First of all, I want to say that I am impressed with the obviously extensive research done by the author. I can also attest to the accuracy of his phoenetically spelled Chinese words, as I am a native Chinese speaker. His description of Chinese holidays and festivities, as well as the superstitions surrounding various Chinese food items, are likewise accurate.

Having said that, although the book is objectively accuate in its descriptions of the Chinese cultures and lives; the descriptions themselves leave much to be desired. I find the writing to be choppy and linear. The characters were never fully developed so the readers can relate to them personally. The characters' sexually lives were perhaps too fully developed. The dialogues were made up with short, dry, fact telling sentences and do not read like a natural dialogue. It's like watching a bad TV movie with even worse actors who infused no emotion into his lines and was just reading these lines with a monotone voice. I get that the author was trying to convey many educational details in these dialogues but do they have to read like a lecture?

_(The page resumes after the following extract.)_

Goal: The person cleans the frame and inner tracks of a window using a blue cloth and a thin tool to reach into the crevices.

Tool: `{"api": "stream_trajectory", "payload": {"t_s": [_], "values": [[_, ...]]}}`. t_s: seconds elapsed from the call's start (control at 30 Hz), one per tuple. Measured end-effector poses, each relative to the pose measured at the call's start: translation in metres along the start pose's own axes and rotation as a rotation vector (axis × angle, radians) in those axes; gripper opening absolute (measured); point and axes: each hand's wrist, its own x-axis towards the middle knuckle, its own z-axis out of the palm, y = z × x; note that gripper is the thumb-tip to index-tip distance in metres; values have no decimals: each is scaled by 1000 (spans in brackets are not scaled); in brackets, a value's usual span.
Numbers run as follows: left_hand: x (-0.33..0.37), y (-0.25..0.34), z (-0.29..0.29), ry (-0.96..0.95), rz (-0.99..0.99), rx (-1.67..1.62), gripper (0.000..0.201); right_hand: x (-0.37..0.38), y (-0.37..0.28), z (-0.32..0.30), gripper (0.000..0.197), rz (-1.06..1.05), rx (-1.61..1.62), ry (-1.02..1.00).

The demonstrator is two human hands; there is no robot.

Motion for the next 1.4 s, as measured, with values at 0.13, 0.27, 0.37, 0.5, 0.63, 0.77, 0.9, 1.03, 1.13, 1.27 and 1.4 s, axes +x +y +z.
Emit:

Anyway, I guess what I am saying is, although the subject matter is interesting, the telling of the story did nothing for me. I also agree with the other reviewers who felt this book was almost soft porn. Was it really necessary to write about sex that much in order to convey how he felt about his girls? After a while, that whole premise just got old.

This book was on sale for $1.96 to purchase on Kindle; and that's about how much this book should be worth.